In his presentation to the last biannual congress of the AFC, Chairperson Mr. Nigel Hughes made some suggestions for constitutional change, which I promised to consider. Although they are incomplete, it is good that the AFC has made these proposals relatively early to give the general public sufficient time to consider them. Indeed, in presenting the issue the way he did, Mr. Hughes has performed the useful task of facilitating our considering relevant aspects of Guyana’s political system in their practical and theoretical contexts.
The process leading to constitutional reform is also very important, and I believe that the suggestion from the Guyana Human Rights Association that civil society take a lead in the reform process is eminently sensible.
From the outset, let me state that I root my contribution in the belief that in considering matters such as these, we must take into account both our history and goals and theories of constitutional change and should not attempt to reinvent the wheel but learn from practices elsewhere.
Mr. Hughes titled his speech “New Day for Inclusionary Democracy”, located it in Article 13 of the Constitution, which has a similar orientation, and suggested some changes that he sees as being necessary to meet the commitment to inclusionary democracy.
If my reading of Mr. Hughes is correct, his main contention is that this commitment to inclusionary democracy is not properly expressed in the power relationships between the institutions that constitute the “supreme organs of democratic powers,” i.e. parliament, the president and the cabinet. In “unmasking … the true architecture behind the distribution of power” between these elements, he finds that the president trumps the others. His aim is to realign the elements in what he considers a more appropriate democratic fashion suited to our divided society. A central feature of his solution is “A new constitution (that) … envision(s) a cabinet which includes key appointments from the specifically qualified nominees from the political parties in proportion to the votes secured at the National election.”
In passing, it does not take much to see that this formulation takes a most questionable course. It leaves us without a political opposition and opens up the possibility of an endless dictatorship! But I will deal with these more or less structural difficulties later.
Article 51 of the Constitution states that: “There shall be a Parliament of Guyana, which shall consist of the PRESIDENT and the National Assembly”. The distribution of power in Article 89 then makes the president the “supreme executive authority” of the land. On top of all of this, the constitution gives the president the power to appoint and terminate the appointment of members of the cabinet, the third organ of democratic power. Furthermore, Article 99 does not vest executive authority in the Cabinet but in the President.
“In a word,” Mr. Hughes insisted, “of the three supreme organs of democratic power in Guyana, the President constitutes two and a half parts namely the one half of the Parliament, the complete Presidency and the complete power to identify, constitute, appoint and remove the Cabinet.”
Put like this in the demagogic atmosphere of a party congress, this might appear alarming but how different is it from what exists in other liberal democratic presidential systems?
Let us consider the archetypical presidential system – that of the United States of America. Presidential immunities, which I will deal with later, apart, it appears to me that the US and Guyanese presidents stand in a similar relation to their legislatures and cabinets.

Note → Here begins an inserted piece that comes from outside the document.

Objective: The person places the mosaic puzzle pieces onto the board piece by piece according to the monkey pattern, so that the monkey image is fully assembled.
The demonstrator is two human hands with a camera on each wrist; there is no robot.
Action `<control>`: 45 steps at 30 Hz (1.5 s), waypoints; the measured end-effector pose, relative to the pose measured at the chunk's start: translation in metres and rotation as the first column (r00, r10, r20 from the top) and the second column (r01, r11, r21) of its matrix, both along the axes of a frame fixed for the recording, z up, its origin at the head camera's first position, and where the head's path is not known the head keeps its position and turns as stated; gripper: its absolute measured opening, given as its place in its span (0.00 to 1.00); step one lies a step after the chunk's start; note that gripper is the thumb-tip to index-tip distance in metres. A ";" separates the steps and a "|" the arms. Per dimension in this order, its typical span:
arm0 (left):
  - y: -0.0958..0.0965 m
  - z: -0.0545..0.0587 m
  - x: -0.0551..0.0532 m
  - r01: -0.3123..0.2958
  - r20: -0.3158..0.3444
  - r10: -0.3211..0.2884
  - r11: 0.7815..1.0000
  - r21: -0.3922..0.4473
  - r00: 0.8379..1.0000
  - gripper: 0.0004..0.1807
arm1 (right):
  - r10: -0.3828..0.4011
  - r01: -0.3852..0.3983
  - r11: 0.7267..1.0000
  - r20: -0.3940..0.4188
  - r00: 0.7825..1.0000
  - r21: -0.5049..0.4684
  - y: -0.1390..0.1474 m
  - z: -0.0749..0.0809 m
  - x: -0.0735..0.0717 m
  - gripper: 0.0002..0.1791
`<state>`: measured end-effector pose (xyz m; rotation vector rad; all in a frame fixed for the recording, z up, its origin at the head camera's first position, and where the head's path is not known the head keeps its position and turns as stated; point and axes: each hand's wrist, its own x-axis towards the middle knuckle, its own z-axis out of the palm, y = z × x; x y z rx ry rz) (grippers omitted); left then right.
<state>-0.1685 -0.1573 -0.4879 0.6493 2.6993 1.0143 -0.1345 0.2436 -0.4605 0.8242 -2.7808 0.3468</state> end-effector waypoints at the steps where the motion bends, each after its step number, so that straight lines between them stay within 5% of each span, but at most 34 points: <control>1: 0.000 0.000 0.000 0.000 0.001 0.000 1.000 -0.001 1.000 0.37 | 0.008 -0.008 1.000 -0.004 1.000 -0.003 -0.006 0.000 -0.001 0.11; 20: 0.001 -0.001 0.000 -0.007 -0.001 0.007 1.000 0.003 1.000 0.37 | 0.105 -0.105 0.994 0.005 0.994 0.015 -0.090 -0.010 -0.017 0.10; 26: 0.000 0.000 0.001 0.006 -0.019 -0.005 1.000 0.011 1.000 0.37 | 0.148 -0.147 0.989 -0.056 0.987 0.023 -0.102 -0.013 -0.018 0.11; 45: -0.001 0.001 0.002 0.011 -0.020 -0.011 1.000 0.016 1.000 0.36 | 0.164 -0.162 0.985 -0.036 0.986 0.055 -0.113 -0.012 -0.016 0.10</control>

What is important about Article 51 is not the mere fact of a relationship but the substance of it. The problem arises because by Article 170 “When a bill is presented to the President for assent, he shall signify that he assents or that he withholds assent” within 21 days after it was presented to him. But if it is passed by a two-thirds majority in the Assembly and returned to him within six months of his first returning it, “the President shall assent to it within ninety days of its presentation.”

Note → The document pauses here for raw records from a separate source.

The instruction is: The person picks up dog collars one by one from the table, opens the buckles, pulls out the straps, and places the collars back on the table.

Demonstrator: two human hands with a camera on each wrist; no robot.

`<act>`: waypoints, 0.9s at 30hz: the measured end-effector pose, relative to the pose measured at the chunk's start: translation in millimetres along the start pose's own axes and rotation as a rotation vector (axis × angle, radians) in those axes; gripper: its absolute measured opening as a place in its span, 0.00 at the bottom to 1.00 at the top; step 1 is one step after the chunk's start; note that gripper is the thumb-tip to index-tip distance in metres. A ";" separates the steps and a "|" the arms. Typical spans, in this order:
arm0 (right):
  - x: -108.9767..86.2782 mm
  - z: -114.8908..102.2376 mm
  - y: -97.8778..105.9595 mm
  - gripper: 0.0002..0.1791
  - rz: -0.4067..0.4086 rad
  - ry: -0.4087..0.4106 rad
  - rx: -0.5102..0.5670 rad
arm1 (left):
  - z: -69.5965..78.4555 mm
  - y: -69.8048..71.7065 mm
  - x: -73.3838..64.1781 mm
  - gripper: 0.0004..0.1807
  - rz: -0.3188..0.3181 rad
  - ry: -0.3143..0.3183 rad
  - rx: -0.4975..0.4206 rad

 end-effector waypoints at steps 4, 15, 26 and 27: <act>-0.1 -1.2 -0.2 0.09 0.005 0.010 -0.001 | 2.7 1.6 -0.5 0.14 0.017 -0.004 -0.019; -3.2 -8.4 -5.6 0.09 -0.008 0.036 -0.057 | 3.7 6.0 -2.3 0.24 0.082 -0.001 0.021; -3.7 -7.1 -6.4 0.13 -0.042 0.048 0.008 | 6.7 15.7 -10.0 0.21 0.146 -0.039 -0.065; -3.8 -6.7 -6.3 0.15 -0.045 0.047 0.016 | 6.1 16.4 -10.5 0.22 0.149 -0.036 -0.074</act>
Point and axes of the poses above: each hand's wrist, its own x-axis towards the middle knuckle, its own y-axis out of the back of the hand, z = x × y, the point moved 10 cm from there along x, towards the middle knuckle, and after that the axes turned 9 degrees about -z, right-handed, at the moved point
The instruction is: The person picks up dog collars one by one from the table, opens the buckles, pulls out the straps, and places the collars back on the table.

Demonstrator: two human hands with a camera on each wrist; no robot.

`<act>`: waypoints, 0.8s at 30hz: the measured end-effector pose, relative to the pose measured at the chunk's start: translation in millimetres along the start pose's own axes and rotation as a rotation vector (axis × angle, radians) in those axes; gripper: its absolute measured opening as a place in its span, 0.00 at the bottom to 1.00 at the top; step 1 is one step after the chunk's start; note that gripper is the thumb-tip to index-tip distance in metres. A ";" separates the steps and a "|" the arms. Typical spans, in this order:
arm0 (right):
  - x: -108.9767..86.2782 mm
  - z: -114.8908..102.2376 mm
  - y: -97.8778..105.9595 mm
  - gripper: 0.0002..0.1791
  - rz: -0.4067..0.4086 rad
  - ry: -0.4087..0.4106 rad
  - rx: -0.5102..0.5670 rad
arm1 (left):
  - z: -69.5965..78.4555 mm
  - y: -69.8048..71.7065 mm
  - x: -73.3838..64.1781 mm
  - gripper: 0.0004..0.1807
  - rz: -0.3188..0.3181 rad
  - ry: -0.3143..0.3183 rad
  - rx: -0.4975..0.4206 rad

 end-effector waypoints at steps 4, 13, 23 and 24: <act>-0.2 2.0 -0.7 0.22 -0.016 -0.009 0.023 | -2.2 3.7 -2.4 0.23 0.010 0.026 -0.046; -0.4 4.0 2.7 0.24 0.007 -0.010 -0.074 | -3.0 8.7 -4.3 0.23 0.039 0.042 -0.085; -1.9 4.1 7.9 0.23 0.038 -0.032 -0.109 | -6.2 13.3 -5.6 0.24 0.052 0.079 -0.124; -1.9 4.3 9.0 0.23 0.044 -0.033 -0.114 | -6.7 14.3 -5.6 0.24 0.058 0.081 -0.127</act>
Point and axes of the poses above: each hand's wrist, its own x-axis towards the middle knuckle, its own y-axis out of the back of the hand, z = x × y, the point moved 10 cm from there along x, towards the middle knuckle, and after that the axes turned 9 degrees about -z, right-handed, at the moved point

This is not much different from what pertains in the US, where once legislation has been passed by both Houses of Congress, the president has four ways of dealing with it. He may assent to it within 10 days, issue a regular veto, let the bill become law without his signature or issue a “pocket” veto by simply ignoring it when congress is out of session. Overriding the veto requires a two-thirds majority vote in both Houses.
As to the executive authority of the US president and his relationship to the cabinet, here again the situation is similar. Article 2:1 of the US Constitution states “The executive Power shall be vested in a President of the United States of America.” And the relationship between the US president and the cabinet appears far more commandeering than in Guyana:
“… cabinet members are … appointed by the President and confirmed by the Senate. ….They serve at the whim of the President. … Typically, the cabinet meets … weekly. However, because the cabinet is not a legal institution, meetings can be at any interval. In fact, the cabinet may not necessarily ever meet at all. In fact, there need not even be a cabinet. Some have questioned the need for a cabinet, and some modern presidents made little use of them. (http://www.usconstitution.net/consttop_cabi.html?PageSpeed=noscript).

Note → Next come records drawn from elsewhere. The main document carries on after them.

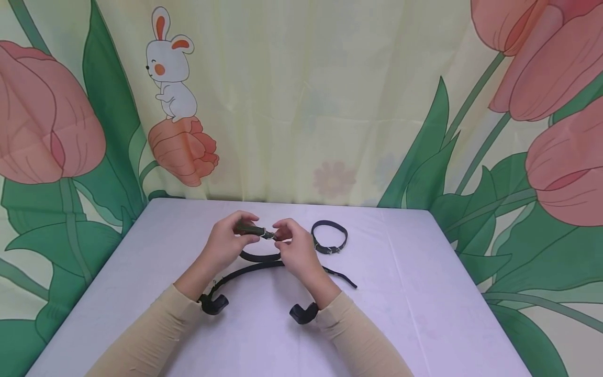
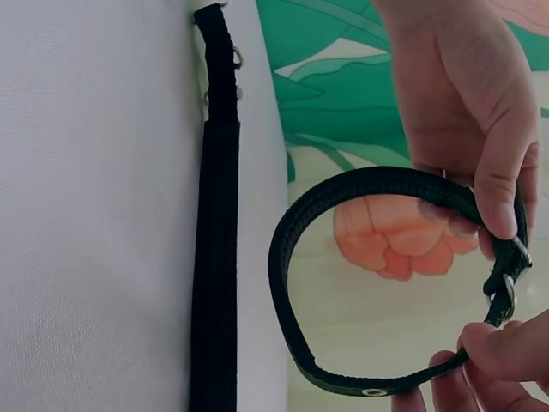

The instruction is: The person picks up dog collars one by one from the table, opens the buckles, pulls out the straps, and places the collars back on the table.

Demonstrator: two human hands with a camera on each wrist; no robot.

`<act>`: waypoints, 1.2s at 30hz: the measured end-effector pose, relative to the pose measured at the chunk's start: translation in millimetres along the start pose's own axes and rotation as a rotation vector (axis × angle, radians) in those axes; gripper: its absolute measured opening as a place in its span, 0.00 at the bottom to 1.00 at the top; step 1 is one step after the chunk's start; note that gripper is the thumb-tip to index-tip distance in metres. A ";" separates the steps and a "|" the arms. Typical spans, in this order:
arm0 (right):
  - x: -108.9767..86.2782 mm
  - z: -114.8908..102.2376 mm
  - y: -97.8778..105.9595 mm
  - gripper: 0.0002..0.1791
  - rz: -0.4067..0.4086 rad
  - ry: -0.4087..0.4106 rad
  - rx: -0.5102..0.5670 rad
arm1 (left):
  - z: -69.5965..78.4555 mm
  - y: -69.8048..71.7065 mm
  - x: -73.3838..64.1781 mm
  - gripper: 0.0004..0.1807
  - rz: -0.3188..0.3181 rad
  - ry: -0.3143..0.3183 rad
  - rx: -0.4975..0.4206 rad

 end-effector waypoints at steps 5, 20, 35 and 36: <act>0.3 1.5 5.1 0.22 0.036 -0.003 -0.025 | -2.2 7.5 -0.3 0.22 0.019 -0.001 -0.013; 0.3 10.5 9.4 0.20 0.019 -0.056 -0.047 | 1.0 11.5 -1.8 0.15 -0.003 -0.032 0.087; 0.2 -6.4 3.5 0.11 0.000 -0.031 -0.115 | 14.4 -9.6 -1.5 0.15 -0.086 -0.111 0.181; 0.0 -7.7 3.4 0.11 0.003 -0.023 -0.116 | 15.8 -11.3 -1.5 0.16 -0.099 -0.114 0.187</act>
Point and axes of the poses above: each hand's wrist, its own x-axis towards the middle knuckle, its own y-axis out of the back of the hand, z = x × y, the point moved 10 cm from there along x, towards the middle knuckle, and after that the axes turned 9 degrees about -z, right-handed, at the moved point
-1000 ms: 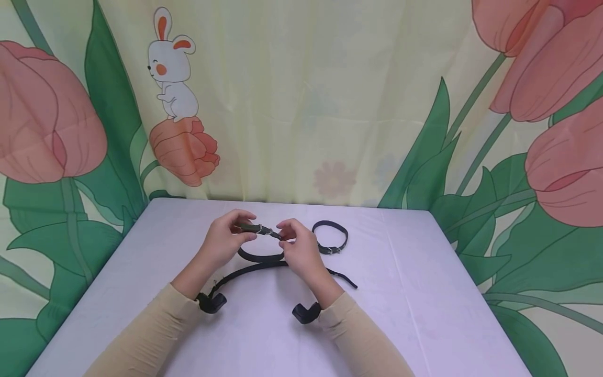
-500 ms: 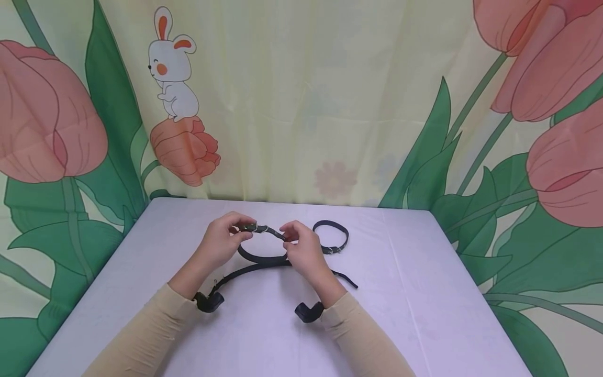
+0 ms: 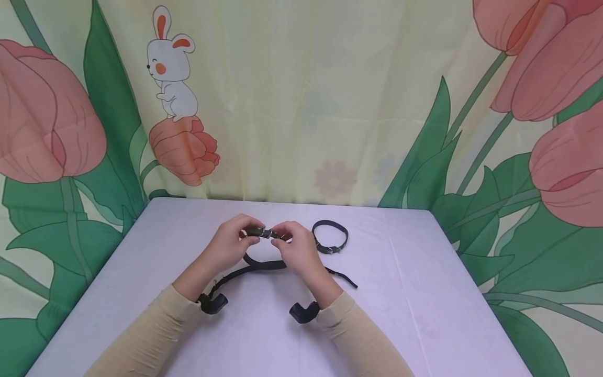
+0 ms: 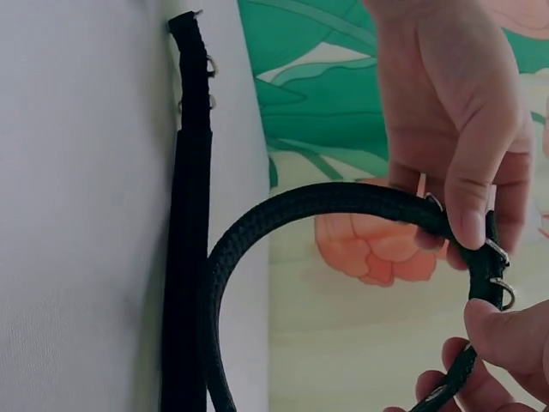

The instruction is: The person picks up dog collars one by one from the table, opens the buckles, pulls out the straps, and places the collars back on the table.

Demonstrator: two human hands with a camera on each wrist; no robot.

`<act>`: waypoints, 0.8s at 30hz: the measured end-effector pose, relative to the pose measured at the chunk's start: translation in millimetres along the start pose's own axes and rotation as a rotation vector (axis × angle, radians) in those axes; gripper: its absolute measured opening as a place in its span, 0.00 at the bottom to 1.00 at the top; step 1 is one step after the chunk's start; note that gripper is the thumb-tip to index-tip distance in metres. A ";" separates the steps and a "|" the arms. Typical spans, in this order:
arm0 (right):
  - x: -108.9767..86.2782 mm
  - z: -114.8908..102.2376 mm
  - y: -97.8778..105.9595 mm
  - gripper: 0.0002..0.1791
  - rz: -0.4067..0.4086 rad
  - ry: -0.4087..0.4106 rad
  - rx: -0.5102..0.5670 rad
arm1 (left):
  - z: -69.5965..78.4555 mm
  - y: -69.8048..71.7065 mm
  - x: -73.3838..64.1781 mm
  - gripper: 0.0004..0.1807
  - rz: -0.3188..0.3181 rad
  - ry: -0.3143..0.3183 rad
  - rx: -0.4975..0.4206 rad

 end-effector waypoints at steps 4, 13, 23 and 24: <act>-0.6 -3.3 -1.4 0.13 0.005 0.030 0.011 | 6.0 -2.5 0.4 0.17 -0.021 -0.023 0.029; -3.0 -7.4 2.1 0.13 0.017 0.049 0.033 | 12.0 8.1 -2.4 0.14 0.041 -0.050 0.091; -3.7 2.1 13.0 0.12 0.050 -0.016 0.051 | 10.4 19.6 -6.8 0.18 0.071 -0.071 0.102; -3.6 3.3 13.9 0.12 0.056 -0.019 0.050 | 10.0 20.1 -7.0 0.18 0.069 -0.070 0.099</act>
Point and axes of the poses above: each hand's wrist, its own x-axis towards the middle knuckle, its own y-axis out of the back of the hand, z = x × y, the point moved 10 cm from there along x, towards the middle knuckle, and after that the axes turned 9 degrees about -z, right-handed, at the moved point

Since the 1880s, Alexis de Tocqueville in his “Democracy in America”, still considered by many the most important work about democracy ever written, claimed that America was the only extant country where the social democratic revolution appeared to have nearly reached its limits. Somewhat noteworthy for us, he identified three features of American democracy that contributed to its flourishing democracy: local government, civil society and what he called the spirit of religion.
Power relations similar to ours between the institutions of what we call “supreme organs of democratic power” have not prevented America from being still considered one of the most open and inclusively democratic countries. Why then should they so negatively affect our perception of democracy in Guyana?